Ketika firasat dan keinginan berjejalan, berebut tempat di jalur kesadaran.
Aku menyerahkan semuanya pada waktu. Sebegitunya aku percaya.
Firasatku mengatakan, suatu malam aku bercerita tak henti dengan gerakan tangan kesana-kemari. Terlalu bersemangat. Kamu topangkan dagu, tersenyum, sesekali menghembuskan asap rokok sialanmu itu. Atau kita menikmati musik musik anti-mainstream itu, gila-gila bersama.
Tetapi kini, di sini, aku lebih menyukai begini.

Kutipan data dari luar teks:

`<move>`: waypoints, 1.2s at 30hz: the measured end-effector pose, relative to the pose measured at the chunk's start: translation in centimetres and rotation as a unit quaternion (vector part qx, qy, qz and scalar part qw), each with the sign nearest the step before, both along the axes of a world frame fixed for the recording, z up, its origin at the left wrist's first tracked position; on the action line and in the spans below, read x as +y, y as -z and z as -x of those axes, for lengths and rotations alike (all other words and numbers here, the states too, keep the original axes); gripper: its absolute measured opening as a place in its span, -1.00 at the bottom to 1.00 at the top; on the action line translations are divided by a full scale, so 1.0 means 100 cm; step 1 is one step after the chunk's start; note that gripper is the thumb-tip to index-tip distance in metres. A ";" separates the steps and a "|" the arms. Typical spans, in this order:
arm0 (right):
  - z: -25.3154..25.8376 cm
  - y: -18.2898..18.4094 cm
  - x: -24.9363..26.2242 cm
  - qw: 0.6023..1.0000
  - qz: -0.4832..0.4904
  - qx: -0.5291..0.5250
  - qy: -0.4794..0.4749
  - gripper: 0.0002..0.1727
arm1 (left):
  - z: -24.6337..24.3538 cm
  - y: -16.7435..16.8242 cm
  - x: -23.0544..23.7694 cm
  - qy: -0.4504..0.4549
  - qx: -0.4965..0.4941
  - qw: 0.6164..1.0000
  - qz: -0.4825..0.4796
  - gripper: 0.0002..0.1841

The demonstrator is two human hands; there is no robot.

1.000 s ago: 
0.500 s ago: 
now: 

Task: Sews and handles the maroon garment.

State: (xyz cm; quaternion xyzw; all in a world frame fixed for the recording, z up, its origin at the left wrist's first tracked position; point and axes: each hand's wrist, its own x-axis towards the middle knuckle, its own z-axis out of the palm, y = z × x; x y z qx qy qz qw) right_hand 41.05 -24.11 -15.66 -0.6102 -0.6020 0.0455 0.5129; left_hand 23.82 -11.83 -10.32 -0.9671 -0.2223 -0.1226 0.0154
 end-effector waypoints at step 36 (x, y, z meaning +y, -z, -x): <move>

Kita berjarak, bertemu saja tak sengaja- sengaja tak sengaja. Aku memilih melanjutkan lamunanku di sudut, kamu mondar-mandir lalu menyulut rokok lagi. Aku suka begini, diam saja mengawasimu dari sudut mata.
Tetapi firasatku menjelma menjadi keinginan kemudian mewujud keresahan. Bertanya-tanya.
Kamu lontarkan janjimu, satu kali, dua kali.. Aku tanggapi acuh, tak peduli, dan bisik-bisik ke semesta, "Ayo, berikan pertanda. Aku ingin bermain-main lewat isyaratmu."
Menerka memang mengasyikan. Media kita untuk memacu adrenalin yang sesungguhnya. Namun sejak semalam, aku kelimpungan. Kenapa jadi aku yang dipermainkan oleh label firasat atau keinginan ini? Aku tak ingin mencuri waktu, sungguh. Aku ingin biarkan saja, biarkan adanya. Sesekali aku nekat melangkahi garis sumpahku itu sampai aku mulas-mulas, tak siap.
Jadi, mungkin, kita akhiri saja permainan kejutan ini? Karena firasatku (sepertinya) sudah melumer bersama keinginan sampai-sampai aku tidak sabar lagi. Dan ini bahaya, bagiku.